* [Task item] Only the lines from the first line of the material below to the line containing "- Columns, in", inclusive, should be copied, each exactly as written.

* [Dataset excerpt]

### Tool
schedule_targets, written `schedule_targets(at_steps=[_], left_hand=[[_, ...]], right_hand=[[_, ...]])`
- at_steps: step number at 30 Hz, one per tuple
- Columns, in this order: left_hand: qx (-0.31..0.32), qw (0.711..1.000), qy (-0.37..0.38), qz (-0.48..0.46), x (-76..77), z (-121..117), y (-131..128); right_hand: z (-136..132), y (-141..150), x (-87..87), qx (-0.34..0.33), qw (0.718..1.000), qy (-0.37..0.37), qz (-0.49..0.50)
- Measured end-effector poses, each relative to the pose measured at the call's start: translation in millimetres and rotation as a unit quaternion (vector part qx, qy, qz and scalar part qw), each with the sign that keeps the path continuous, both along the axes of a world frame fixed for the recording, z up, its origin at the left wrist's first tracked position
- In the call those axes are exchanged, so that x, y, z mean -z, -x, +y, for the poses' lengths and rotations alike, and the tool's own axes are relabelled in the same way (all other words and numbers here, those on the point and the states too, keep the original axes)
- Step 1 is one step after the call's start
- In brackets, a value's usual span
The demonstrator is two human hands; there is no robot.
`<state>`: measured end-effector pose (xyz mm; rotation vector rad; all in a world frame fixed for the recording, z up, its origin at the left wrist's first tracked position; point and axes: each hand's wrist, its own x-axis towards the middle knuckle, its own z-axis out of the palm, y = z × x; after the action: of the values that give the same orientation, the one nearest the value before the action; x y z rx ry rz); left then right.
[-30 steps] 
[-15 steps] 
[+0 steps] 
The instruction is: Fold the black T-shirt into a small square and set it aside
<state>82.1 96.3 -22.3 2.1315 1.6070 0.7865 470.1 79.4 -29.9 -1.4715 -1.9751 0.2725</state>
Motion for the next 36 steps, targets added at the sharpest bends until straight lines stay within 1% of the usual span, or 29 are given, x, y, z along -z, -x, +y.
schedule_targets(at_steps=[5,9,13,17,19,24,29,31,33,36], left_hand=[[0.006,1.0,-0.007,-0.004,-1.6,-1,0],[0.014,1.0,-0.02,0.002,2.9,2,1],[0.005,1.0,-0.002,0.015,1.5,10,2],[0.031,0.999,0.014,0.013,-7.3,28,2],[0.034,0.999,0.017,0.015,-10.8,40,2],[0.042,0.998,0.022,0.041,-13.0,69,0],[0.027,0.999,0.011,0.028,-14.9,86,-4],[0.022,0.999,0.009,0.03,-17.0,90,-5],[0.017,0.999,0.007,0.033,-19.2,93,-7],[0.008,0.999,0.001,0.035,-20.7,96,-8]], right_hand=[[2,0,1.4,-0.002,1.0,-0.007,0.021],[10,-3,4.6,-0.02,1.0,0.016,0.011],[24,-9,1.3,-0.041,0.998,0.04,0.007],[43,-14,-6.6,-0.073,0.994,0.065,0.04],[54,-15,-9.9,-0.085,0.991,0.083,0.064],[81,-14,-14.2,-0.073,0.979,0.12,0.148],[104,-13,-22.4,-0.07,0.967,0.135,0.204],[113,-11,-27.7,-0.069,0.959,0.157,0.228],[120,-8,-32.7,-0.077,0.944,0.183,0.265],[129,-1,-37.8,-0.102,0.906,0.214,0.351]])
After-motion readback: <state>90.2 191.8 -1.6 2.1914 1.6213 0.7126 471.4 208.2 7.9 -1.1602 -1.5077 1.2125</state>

* [Written solution]
### Tool
schedule_targets, written `schedule_targets(at_steps=[_], left_hand=[[_, ...]], right_hand=[[_, ...]])`
- at_steps: step number at 30 Hz, one per tuple
- Columns, in this order: left_hand: qx (-0.31..0.32), qw (0.711..1.000), qy (-0.37..0.38), qz (-0.48..0.46), x (-76..77), z (-121..117), y (-131..128); right_hand: z (-136..132), y (-141..150), x (-87..87), qx (-0.34..0.33), qw (0.718..1.000), qy (-0.37..0.37), qz (-0.49..0.50)

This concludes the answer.